I was thinking of pointing you to ebikestop.com as they have a variety of sizes in seatpost shims made by Problem Solvers but after looking they have almost every other combination but not that one.


----------



## Contender (Sep 9, 2008)

*How about the Thomson Masterpiece seatpost ?*

28m and a manufacturing tour de force! 

Good choice ?


----------



## fabsroman (Jul 14, 2006)

That seatpost would work for me, and it is a no setback seatpost, which would be even better. However, I already have a Campy Record 27.2 seatpost. Probably cheaper to just buy the shim.


----------



## bwhite_4 (Aug 29, 2006)

I had the use shim and a carbon 27.2 post. It last for about a year and a half before I started having some odd seizing problems.
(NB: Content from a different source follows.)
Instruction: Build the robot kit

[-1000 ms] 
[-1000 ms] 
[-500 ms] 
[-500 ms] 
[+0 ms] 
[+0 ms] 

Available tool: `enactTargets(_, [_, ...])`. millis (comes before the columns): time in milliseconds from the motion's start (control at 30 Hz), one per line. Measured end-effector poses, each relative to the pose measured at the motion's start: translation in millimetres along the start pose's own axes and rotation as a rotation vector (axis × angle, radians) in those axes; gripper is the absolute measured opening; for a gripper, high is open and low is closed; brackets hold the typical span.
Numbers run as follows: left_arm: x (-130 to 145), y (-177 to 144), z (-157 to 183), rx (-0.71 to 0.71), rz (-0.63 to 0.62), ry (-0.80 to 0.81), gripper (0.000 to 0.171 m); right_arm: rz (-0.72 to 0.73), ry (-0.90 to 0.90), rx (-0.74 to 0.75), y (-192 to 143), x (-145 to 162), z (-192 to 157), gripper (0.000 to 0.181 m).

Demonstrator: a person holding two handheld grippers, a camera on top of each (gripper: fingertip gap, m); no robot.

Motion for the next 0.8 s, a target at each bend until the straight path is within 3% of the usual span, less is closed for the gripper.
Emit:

Then the shim cracked and appeared out of shape.

I went with an NOS Thompson 28.0mm post (which is still lighter than most carbon posts).


----------



## mriddle (Nov 16, 2005)

*FSA now has a carbon 28 post.*

They are also making the Colnago branded posts.
C-Bike has the FSA post for I think $135.
Never tried a shim.


----------